El hecho de que las lecturas bíblicas puedan hablarnos a cada uno en particular en un momento determinado de nuestras vidas (y esto es por lo que a veces pienso que la Biblia es un conjunto de libros que están vivos) es algo maravilloso y tan real como que le habla a toda una sociedad o a la misma Iglesia en su conjunto en un momento histórico determinado o en el transcurso de una etapa de la historia mundial. El mayor milagro que obró el Señor es devolvernos lo que el pecado original nos había quitado: poder llegar a contemplar a Dios después de transitar esta vida terrena. Hoy la humanidad parece estar muy alejada de la conversión esa que señala Jesús cuando habla a las personas d aquellos tiempos: tenemos guerras, tenemos hambre, tenemos injusticia e impunidad por todas partes. Ya no hay ley que no se quebrante de alguna manera, y no se tiene respeto ni se cultivan ya los valores morales. Claro que el pueblo de Dios está presente y lucha contra toda corriente nefasta para devolver la humanidad a la humanidad, pero..., como conjunto, ¿qué podemos decir de la fe de los pueblos actuales?...,
El Evangelio no es una fábula, ni una historieta, ni siquiera una carta. No, es la voz de Dios mismo que nos comunica una alianza, un acuerdo: nosotros seremos su pueblo y Él será nuestro Dios, y esto se cumple desde el nacimiento de Cristo, ya que es precisamente en ese momento cuando nace la salvación de los hombres. A lo largo de estos dos mil quince años la Iglesia ha extendido este mensaje de salvación a los hombres de toda lengua y de todo lugar. También Cristo quiso que se obren milagros extraordinarios en alguna ocasión, pero estos milagros no son más que signos que deben entenderse como una consecuencia de algo más trascendente que las soluciones en este paraje terreno: hay "cielo" y hay Dios. Cuando pensamos en nuestros problemas, generalmente buscamos una ayuda milagrosa, y algunos, más confundidos, hasta esperan de la "magia". Bueno estas cosas son erradas si se tiene presente que no fuimos creados para vivir eternamente en un mundo donde la paz no abunda (y habría que decir "donde la paz se extingue"). Ayer en el mismo discurso que dijo Jesús leíamos "El que no toma su cruz y me sigue, no es digno de mí", entonces hoy, ante estas palabras de reproche que hace Cristo al encontrarse con esos corazones obstinados en vivir según sus antojos, sin esforzarse por seguir un camino de buenos hombres que agradan a Dios, podemos considerar qué modos tenemos de cargar nuestra cruz, como personas particulares y como sociedad,  y seguirlo. La cruz de las naciones es ese dolor entintado de injusticias que nos provocan los pecados y el mal; y "seguirlo" es tener una voluntad colectiva de cambio con miras a agradar a Dios ante todo, para que el pueda ayudarnos a crecer como pueblo que se pone en sus manos. seguir a Dios no es tener apego a tal o cual cosa; el que sigue a Cristo no "busca su vida", sino que hace lo que es justo y recto, y crece de virtud en virtud profundizando en los problemas, acercando el oído al consejo de los sabios, y sobre todo amando al prójimo, para encontrar así el camino que conduce al Bien supremo. No todo lo que aparentemente ayuda en el más que relativo "bienestar social" tiene connotaciones positivas a futuro. Ya en otra parte Jesús dice que no nos debemos preocupar por lo que vendrá, pero esto no significa que no debamos construir sobre roca firme.

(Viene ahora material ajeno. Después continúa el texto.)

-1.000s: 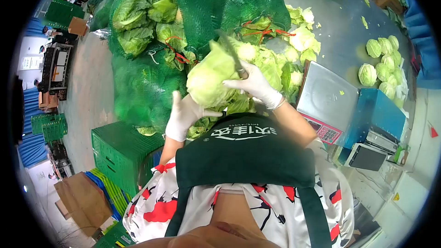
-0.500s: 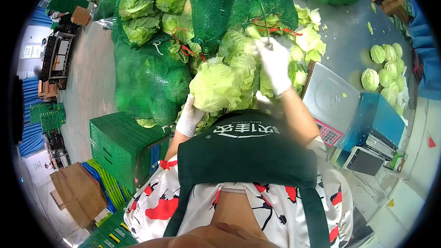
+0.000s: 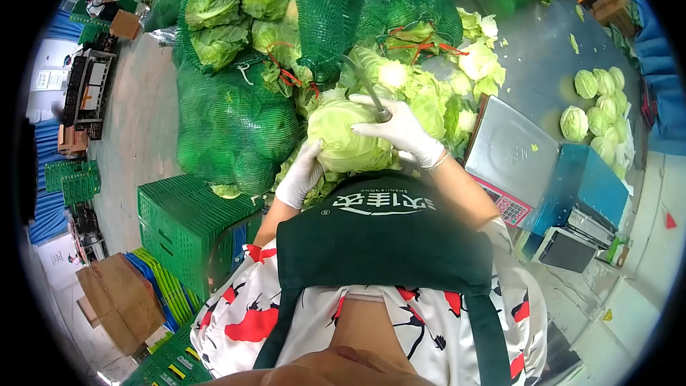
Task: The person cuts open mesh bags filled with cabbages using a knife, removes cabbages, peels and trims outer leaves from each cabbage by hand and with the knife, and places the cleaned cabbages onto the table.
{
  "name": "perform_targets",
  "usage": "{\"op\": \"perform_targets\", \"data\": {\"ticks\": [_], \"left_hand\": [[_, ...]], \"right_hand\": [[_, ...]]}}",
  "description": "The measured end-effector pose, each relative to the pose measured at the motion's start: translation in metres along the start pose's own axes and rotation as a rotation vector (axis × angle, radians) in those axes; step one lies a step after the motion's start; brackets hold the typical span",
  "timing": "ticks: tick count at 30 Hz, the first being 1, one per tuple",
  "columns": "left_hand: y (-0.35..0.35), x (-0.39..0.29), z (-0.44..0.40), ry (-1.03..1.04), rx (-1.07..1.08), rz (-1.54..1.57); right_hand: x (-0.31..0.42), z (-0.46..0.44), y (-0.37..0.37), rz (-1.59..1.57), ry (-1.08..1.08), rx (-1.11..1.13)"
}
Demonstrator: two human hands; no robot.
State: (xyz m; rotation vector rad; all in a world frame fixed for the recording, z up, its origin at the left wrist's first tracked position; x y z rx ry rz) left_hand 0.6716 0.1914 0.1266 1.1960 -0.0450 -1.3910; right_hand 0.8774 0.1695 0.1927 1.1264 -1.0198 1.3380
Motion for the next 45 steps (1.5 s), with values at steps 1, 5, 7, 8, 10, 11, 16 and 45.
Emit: {"op": "perform_targets", "data": {"ticks": [1, 5, 7, 8, 10, 11, 16, 45], "left_hand": [[-0.002, 0.003, 0.001, 0.027, 0.020, 0.005], [-0.007, -0.002, -0.002, 0.175, 0.017, -0.186], [-0.003, -0.015, -0.008, 0.258, -0.045, -0.353], [-0.008, -0.020, -0.013, 0.350, -0.171, -0.593], [-0.010, -0.026, -0.022, 0.520, -0.416, -1.075], [-0.009, -0.025, -0.028, 0.547, -0.461, -1.204], [-0.004, -0.002, -0.063, 0.360, -0.509, -1.511], [-0.015, -0.017, 0.000, 0.278, 0.126, 0.357]], "right_hand": [[0.001, 0.002, 0.000, -0.022, 0.064, 0.007], [-0.014, 0.003, -0.008, -0.001, 0.067, -0.037], [-0.028, 0.002, -0.009, 0.051, 0.043, -0.120], [-0.034, 0.002, -0.014, 0.283, 0.096, -0.191], [-0.036, 0.006, -0.023, 0.746, 0.203, -0.343], [-0.032, 0.007, -0.017, 0.774, 0.095, -0.359], [-0.060, -0.003, 0.014, 0.851, 0.053, -0.242], [-0.079, -0.013, -0.048, 0.334, 0.277, -0.275]]}}
Point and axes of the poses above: each hand's wrist, its own z-axis away from the middle knuckle, its own y-axis out of the palm, x = y × z, the point moved 5 cm from there along -z, towards the middle knuckle, and after that the axes turned 2 degrees about z, right-handed, at the moved point
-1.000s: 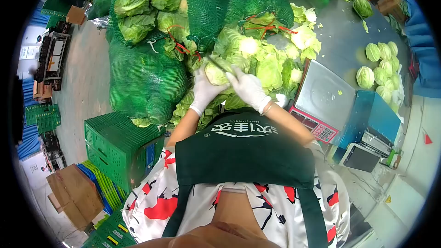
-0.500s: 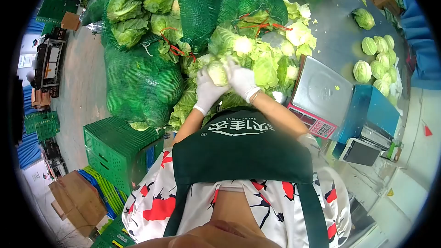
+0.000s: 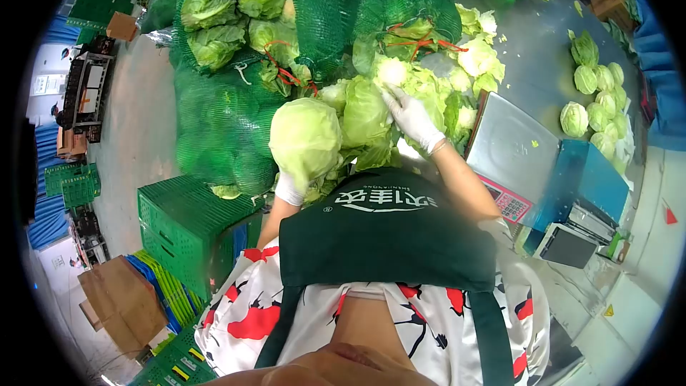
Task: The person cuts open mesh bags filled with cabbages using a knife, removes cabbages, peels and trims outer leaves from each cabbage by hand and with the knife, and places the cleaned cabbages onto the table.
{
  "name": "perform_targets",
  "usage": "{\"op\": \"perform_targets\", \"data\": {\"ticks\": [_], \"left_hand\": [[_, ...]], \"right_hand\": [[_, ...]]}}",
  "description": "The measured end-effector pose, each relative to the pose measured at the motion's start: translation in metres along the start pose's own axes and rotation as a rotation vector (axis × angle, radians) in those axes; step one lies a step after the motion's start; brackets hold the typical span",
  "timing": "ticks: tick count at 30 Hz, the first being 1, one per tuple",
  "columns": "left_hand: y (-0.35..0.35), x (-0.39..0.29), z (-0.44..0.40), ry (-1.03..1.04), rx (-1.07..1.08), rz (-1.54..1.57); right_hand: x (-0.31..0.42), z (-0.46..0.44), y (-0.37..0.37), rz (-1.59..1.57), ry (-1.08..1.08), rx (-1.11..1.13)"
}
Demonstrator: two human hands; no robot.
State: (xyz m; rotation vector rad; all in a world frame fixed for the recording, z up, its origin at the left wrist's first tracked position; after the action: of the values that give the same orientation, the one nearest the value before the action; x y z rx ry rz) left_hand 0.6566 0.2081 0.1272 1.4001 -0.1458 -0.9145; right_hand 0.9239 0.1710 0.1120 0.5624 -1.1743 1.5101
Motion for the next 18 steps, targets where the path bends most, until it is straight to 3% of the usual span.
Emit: {"op": "perform_targets", "data": {"ticks": [2, 4, 6, 8, 10, 11, 13, 15, 18], "left_hand": [[-0.035, 0.021, -0.010, 0.026, -0.004, -0.650], [-0.023, 0.027, -0.013, 0.015, -0.001, -0.694], [-0.007, 0.027, -0.012, 0.059, 0.024, -0.893], [0.020, 0.025, -0.012, 0.019, 0.027, -0.685], [0.048, 0.030, -0.014, -0.166, -0.027, 0.079], [0.048, 0.031, -0.018, -0.143, -0.030, -0.039], [0.043, 0.030, -0.028, -0.090, -0.033, -0.271], [0.043, 0.034, -0.031, -0.042, -0.058, -0.348], [0.048, 0.039, -0.028, -0.019, -0.151, -0.364]], "right_hand": [[0.023, 0.018, -0.005, 0.240, -0.110, -0.112], [0.032, 0.032, -0.013, 0.349, -0.246, -0.188], [0.034, 0.043, -0.019, 0.107, -0.131, -0.112], [0.048, 0.060, -0.020, -0.295, -0.073, -0.034], [0.056, 0.069, -0.011, -0.412, -0.098, 0.003], [0.060, 0.074, -0.008, -0.470, -0.113, 0.021], [0.068, 0.084, -0.010, -0.138, 0.003, 0.010], [0.062, 0.086, -0.008, 0.043, -0.331, -0.321], [0.041, 0.089, -0.009, -0.302, -0.093, -0.118]]}}
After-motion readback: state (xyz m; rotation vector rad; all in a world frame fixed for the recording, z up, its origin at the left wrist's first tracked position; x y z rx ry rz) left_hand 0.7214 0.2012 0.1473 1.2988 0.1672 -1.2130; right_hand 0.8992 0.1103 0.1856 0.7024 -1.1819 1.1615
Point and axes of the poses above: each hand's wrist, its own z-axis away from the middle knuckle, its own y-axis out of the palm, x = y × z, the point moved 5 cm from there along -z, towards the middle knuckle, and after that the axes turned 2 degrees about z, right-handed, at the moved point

El Papa llama constantemente a los pueblos a la conversión, y esto es evidente en cada discurso suyo, en cada gesto de amor. No dejemos que el tiempo pase como pasa la vida de los pastos que se secan y mueren, seamos árbol de semilla, y, de paso, entendamos que la conversión debe ser tal que comprenda al hombre en todos los aspectos, incluso en el cuidado del espacio que ocupa con otros.